Soberanía y colaboración en la era de Donald Trump
Ante los cuestionamientos sobre si este operativo fue pactado directamente en conversaciones con Donald Trump, la jefa del Ejecutivo federal desmintió dicha versión. Explicó que la colaboración bilateral ocurre mediante grupos de entendimiento técnico y no por acuerdos personales fuera de los marcos institucionales. Por lo tanto, México evalúa cada caso a partir de consideraciones de seguridad pública y nacional. «Es una decisión soberana y se analiza a partir de las consideraciones de la política de seguridad y protección de la soberanía», acotó Sheinbaum Pardo ante los medios de comunicación en Palacio Nacional.

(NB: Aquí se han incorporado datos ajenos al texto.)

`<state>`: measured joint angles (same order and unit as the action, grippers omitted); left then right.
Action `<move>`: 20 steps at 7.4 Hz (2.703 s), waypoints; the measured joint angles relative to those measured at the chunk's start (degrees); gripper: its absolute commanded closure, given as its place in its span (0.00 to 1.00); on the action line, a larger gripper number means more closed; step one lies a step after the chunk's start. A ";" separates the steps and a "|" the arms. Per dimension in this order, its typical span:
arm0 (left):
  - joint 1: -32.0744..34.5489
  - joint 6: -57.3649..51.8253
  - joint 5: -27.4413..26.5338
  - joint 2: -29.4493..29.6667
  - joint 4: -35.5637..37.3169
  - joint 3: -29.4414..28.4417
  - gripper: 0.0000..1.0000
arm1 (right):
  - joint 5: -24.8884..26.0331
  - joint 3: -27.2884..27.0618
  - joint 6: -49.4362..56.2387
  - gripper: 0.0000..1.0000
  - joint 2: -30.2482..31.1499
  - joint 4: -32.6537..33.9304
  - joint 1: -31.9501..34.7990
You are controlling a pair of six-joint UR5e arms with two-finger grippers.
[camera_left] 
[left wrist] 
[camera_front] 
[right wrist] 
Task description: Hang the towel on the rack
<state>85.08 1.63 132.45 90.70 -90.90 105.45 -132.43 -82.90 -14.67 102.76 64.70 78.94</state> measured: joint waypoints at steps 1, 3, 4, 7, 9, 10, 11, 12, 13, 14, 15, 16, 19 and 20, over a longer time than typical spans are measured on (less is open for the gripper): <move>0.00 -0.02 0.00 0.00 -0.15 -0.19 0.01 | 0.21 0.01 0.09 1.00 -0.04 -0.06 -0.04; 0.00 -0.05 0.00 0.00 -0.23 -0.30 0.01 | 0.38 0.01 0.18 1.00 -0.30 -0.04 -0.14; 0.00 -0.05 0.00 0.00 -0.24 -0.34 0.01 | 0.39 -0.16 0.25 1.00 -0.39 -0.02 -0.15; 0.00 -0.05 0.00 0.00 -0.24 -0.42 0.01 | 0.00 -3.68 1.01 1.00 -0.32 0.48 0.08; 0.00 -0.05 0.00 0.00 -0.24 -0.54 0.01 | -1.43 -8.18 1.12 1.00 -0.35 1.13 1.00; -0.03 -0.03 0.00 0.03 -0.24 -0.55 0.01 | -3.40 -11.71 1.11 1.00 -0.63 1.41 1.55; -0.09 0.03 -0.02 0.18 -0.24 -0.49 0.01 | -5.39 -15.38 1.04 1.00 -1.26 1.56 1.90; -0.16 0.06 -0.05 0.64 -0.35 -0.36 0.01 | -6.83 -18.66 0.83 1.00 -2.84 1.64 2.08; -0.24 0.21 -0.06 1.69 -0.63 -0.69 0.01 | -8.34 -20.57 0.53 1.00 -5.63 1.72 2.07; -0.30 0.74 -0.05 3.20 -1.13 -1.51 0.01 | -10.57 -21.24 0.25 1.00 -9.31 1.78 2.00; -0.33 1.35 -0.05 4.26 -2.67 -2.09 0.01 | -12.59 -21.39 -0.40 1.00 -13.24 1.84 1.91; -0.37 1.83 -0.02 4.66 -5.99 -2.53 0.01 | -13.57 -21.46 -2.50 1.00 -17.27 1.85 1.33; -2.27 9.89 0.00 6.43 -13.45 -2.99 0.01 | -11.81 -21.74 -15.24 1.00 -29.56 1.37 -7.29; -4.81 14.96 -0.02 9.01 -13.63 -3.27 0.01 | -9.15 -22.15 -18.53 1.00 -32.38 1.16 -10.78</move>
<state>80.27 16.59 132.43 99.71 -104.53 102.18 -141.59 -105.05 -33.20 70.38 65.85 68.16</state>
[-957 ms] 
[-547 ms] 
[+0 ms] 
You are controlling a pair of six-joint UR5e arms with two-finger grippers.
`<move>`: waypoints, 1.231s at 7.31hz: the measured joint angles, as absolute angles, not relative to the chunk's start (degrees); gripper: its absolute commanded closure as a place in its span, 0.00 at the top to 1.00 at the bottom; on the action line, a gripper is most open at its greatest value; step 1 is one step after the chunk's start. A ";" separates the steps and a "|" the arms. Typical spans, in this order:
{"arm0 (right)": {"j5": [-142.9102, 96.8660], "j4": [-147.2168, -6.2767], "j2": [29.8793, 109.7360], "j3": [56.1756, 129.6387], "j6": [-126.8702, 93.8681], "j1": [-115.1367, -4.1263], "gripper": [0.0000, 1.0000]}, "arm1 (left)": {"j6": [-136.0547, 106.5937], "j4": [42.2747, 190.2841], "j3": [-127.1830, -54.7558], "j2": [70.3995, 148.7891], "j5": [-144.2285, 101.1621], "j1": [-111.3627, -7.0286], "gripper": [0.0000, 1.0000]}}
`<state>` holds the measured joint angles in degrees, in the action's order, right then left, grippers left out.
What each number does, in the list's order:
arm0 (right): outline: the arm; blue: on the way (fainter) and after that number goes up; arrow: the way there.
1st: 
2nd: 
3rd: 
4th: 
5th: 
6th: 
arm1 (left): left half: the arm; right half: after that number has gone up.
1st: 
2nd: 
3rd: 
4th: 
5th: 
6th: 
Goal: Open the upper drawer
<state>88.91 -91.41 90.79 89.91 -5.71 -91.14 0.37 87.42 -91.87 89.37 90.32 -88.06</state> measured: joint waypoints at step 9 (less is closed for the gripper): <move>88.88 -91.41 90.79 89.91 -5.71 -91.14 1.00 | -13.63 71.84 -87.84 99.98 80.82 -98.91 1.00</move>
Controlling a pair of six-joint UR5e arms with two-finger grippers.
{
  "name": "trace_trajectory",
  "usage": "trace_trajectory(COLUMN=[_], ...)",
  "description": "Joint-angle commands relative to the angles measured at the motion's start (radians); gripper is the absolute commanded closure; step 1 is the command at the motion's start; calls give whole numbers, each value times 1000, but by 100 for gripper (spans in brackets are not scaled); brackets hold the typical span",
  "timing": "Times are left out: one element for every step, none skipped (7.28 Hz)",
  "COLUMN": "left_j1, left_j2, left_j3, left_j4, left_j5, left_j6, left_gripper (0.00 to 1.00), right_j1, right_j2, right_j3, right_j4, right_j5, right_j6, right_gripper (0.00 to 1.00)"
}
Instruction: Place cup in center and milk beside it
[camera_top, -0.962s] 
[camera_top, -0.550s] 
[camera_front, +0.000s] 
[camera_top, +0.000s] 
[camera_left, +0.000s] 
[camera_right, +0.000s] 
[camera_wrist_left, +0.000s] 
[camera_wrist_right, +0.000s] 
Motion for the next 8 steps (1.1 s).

Asimismo, la presidenta puntualizó que la mayoría de los perfiles entregados cuentan con procesos de extradición vigentes. Debido a que el sistema judicial mexicano debe validar cada solicitud, el proceso no es inmediato ni responde a una intención de «quedar bien» con el gobierno estadounidense. Sin duda, la administración mexicana busca mantener una relación de coordinación eficiente con el equipo de Donald Trump, pero siempre anteponiendo los intereses del Estado mexicano y el respeto a sus propios procedimientos legales y constitucionales.
Análisis de perfiles y seguridad pública
El proceso de envío de estos 37 perfiles implicó una revisión detallada de sus antecedentes criminales y el impacto de su presencia en territorio nacional. De acuerdo con las autoridades, la colaboración en estos temas es fundamental para desarticular redes delictivas que operan de forma transnacional. Por consiguiente, México decide colaborar cuando el perfil del detenido representa un riesgo o cuando los convenios internacionales así lo disponen. El análisis técnico determina qué es prioritario para el país en términos de justicia y orden público.
En conclusión, el envío de estos objetivos prioritarios reafirma que la política exterior y de seguridad se mantiene firme frente a las presiones externas. Mientras se fortalece la comunicación con la administración de Donald Trump, México continúa ejerciendo su facultad de decidir sobre sus procesos judiciales de manera autónoma. La coordinación entre el Departamento de Justicia y la Fiscalía General de la República seguirá siendo el canal oficial para estos procedimientos. De esta forma, el gobierno federal asegura que la cooperación internacional sirva como una herramienta estratégica para la paz en México.